女王陛下のお気に入り(2018年製作の映画)
4.1
【エマ・ストーン版「家政婦は見た!」か〜ら〜の〜】

久々に、超アート系じゃない中で、あー映画っていいもんだなー、と思った作品。

18世紀初頭、ヨーロッパの覇権国となっていくイギリスに君臨する病弱なアン女王の寵愛をほしいままにするサラ(まさに側用人)と、その従姉妹で実家が没落しメイドとして入廷するもサラの、やがて女王の目に留まりサラの地位を脅かすアビゲイル。
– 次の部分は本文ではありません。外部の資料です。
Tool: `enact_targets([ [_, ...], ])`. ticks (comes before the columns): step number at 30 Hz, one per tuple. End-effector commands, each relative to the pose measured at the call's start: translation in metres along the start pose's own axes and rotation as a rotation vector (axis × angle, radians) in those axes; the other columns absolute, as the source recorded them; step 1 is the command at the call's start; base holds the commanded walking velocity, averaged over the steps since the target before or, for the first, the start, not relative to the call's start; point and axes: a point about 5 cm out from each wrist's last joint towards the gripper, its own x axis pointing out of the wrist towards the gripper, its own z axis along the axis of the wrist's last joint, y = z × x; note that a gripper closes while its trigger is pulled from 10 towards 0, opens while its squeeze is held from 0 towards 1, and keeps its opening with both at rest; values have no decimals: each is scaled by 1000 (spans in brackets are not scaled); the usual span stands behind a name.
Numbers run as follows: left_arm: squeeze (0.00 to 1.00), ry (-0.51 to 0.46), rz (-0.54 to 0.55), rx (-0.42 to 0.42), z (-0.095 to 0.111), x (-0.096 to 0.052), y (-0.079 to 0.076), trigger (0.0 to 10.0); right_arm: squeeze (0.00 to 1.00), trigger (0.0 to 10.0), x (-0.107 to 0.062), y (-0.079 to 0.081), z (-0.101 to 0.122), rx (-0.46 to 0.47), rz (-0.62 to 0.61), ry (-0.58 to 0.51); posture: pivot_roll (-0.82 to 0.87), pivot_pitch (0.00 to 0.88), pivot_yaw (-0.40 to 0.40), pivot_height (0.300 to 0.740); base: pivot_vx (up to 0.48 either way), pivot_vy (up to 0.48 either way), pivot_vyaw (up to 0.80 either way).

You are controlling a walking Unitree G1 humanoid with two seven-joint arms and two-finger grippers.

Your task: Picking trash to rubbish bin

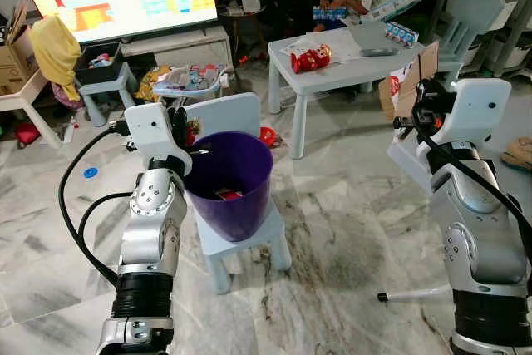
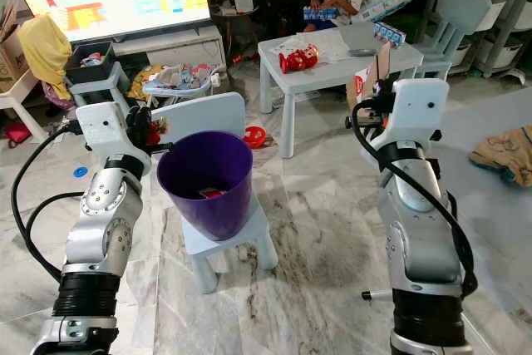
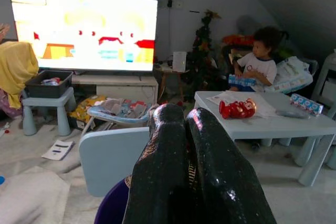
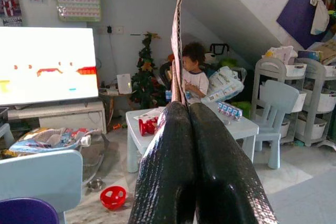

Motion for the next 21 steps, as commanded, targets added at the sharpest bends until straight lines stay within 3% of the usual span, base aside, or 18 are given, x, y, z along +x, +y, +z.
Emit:
enact_targets([
  [1,0,3,14,-5,0,1,3,0,0,0,0,3,4,-1,13,-16,-58,0,40,740,0,0,800],
  [13,0,8,-4,-8,0,3,4,0,0,0,1,6,3,13,25,-20,-53,0,47,740,0,0,800],
  [21,0,8,-13,-10,1,4,4,0,0,0,2,8,3,25,29,-26,-49,0,50,740,300,0,0],
])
アビゲイルが権力の味を知る過程が興味深い。幼馴染として、女王の弱みを知り尽くし、人格的に支配することで操ろうとするサラに対し、気遣いや共感、励ましで信頼を勝ち取っていくように見えるアビゲイル。コントロールとコミュニケーションという、まさに政治というものの重大な要素がみられる。でもアビゲイルも初めから求愛してくる貴族を手玉に取ったり、利用しようとしてくる野党リーダーとうまく連携したり、したたかでもあるしやがて寵愛を独占すれば自分が不安に苛まれることになる(最後、ちょっとちょづいちゃうとこ笑った)。どう変化していくのか、人によって見方は分かれるだろうし、そう単純に描いてないところが良い。

そう考えるとサラも女王に精神的に依存してるところもあるなー、とか、病弱で気まぐれで耄碌してるように見える女王が、結局は自分が最終権力者であることを自覚して行動するところもあったり、一筋縄ではいかない。

史実と異なるところもいろいろあるんだろうけど(アン女王がほんとに同性愛者だったのかは確たる証拠がない模様)、当時のイギリス政治の背景を改めて知りたくなる。君臨すれども統治せず、というけど、イギリス憲政史上拒否権を最後に行使したのはアン女王なんですね。

ちょっと固い話が中心になりましたが、他の方々のレビューにもある通り、衣装、セット、音楽全て素晴らしい。暗闇でロウソクを持った時の、ジョルジュ・ド・ラ・トゥールの絵画のようなショットが特に印象的。